Newly diagnosed

Hi guyfly and welcome to the online community and I am sorry to see you here and having to reach out to us from across the pond.

I would think that you should have a frank decision with your medical team and discuss all your options before making any decision about holding off on treatment. When speaking to your medical team, and you should have someone with you as an extra pair of ears, ask them to explain everything clearly for you and explain the options available to you and why he won't consider anything else, if you don't understand something just ask for it to be repeated but in a simplified form.
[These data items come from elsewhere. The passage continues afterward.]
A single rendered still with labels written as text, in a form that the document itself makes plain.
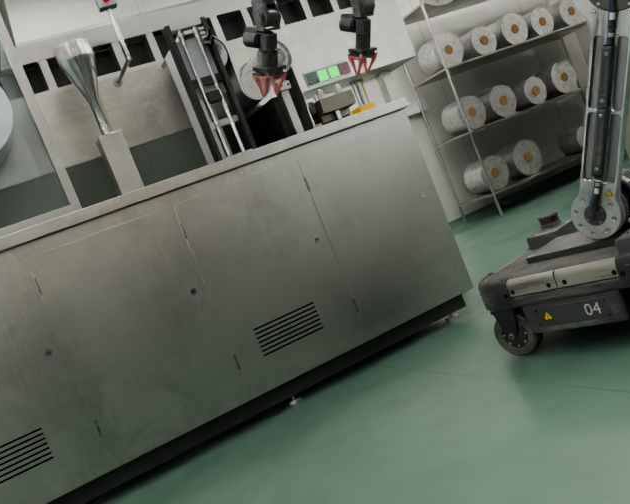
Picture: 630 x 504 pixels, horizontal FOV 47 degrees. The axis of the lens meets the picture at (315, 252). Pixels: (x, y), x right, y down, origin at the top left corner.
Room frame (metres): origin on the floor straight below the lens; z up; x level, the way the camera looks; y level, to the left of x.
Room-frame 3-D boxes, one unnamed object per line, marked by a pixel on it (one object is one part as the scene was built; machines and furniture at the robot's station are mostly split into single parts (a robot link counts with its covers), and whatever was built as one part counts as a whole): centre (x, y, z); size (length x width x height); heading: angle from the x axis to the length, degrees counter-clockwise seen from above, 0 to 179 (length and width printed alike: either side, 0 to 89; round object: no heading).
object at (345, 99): (3.17, -0.24, 1.00); 0.40 x 0.16 x 0.06; 24
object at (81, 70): (2.76, 0.56, 1.18); 0.14 x 0.14 x 0.57
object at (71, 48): (2.76, 0.56, 1.50); 0.14 x 0.14 x 0.06
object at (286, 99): (2.90, -0.12, 1.05); 0.06 x 0.05 x 0.31; 24
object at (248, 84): (3.02, 0.02, 1.17); 0.26 x 0.12 x 0.12; 24
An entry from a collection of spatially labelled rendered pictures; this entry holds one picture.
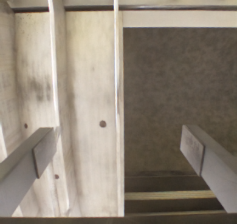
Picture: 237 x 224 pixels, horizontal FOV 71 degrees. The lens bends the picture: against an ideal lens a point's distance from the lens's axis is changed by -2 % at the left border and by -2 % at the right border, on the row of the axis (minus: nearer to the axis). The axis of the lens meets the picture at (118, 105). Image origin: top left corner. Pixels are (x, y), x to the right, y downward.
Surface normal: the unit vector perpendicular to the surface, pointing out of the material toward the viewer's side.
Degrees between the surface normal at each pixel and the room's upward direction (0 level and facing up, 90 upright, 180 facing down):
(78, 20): 16
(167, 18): 0
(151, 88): 9
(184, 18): 0
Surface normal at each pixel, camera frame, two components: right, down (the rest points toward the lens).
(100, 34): 0.00, 0.02
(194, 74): 0.01, 0.27
Macmillans have a booklet you can download called Understanding Anal Cancer and I hope this will furnish you with some information that might make things a bit clearer for you.

The reason for taking someone with you to Appointments is to act as your eyes and ears and to take notes about everything that has been said this helps to avoid confusion when you get home and try and remember everything that has been said, you should also prepare a list of questions you want to ask and give a copy to your companion to enable them to write down the answers against the questions (don't forget to take a few pens with you)

Your scan should give a better picture of the stage you are at.

This also maybe of interest to you American Cancer Society leaflet

Once you know more about your treatment plan come back to us and give us more details and the members should be able to fill in any blanks for you.

Good luck on Monday.

Ian

By clicking on the green text above will open up a new pages for you. To download the booklet Understanding Anal Cancer you will need to set up a new account on be.macmillan and you should use the same email address and password as you've used to log in here (not your username).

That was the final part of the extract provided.